§ Task requirements
Copy out the listing below exactly, please, and skip any pictures.

§ Given data
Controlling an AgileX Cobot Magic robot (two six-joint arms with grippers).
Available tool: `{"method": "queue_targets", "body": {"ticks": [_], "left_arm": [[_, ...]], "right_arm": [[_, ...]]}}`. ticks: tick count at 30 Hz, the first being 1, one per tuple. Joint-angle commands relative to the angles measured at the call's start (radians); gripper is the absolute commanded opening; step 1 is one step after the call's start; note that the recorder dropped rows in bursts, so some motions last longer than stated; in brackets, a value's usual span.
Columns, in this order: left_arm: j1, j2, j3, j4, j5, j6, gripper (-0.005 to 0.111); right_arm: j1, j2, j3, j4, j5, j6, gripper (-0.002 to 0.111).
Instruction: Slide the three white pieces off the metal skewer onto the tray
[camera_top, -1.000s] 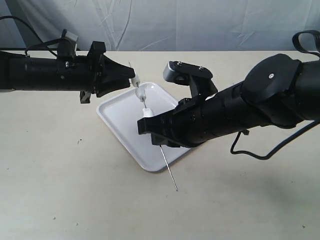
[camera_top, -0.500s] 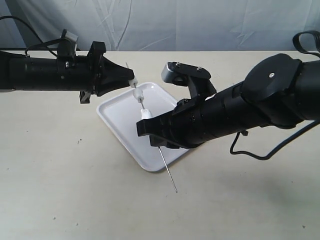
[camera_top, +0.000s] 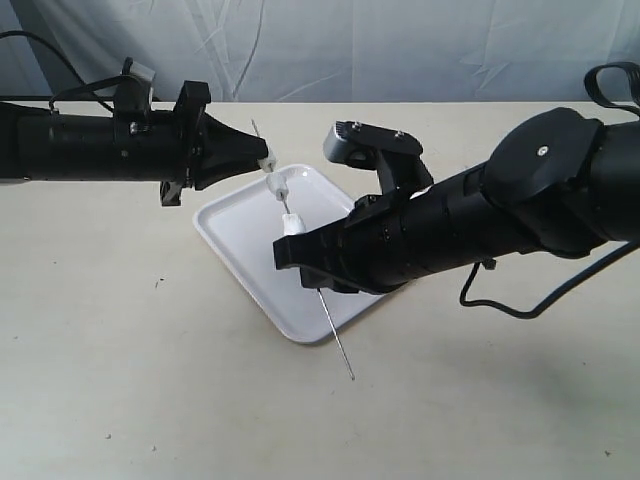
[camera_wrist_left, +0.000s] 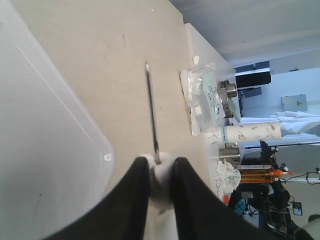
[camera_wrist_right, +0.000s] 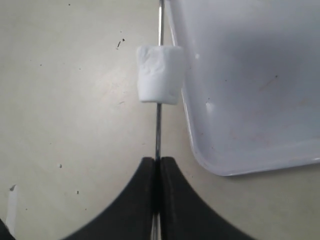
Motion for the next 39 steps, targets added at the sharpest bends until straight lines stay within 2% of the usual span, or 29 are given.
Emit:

§ Reply to the exercise
Controlling an AgileX Cobot Magic robot (two six-joint arms with grippers).
Available tool: `{"method": "queue_targets", "body": {"ticks": [_], "left_arm": [[_, ...]], "right_arm": [[_, ...]]}}`. ticks: tick count at 30 Hz, the first being 1, one per tuple. Joint-angle commands relative to the angles measured at the call's start (radians); gripper is the absolute commanded opening; step 1 is one step after the call's start; note that the recorder dropped rows in bursts, so some motions last longer than stated; in brackets, a value's usual span.
Columns, in this order: left_arm: j1, j2, j3, j4, j5, j6, gripper (-0.005 to 0.111); right_arm: j1, j2, j3, j4, j5, j6, gripper (-0.002 to 0.111).
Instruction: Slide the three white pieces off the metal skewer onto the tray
[camera_top, -1.000s] 
[camera_top, -0.500s] 
[camera_top, +0.000s] 
[camera_wrist_left, +0.000s] 
[camera_wrist_right, +0.000s] 
Motion for the next 39 steps, targets added at the sharpest bends until straight lines stay within 2% of the usual span, or 29 are given.
Emit:

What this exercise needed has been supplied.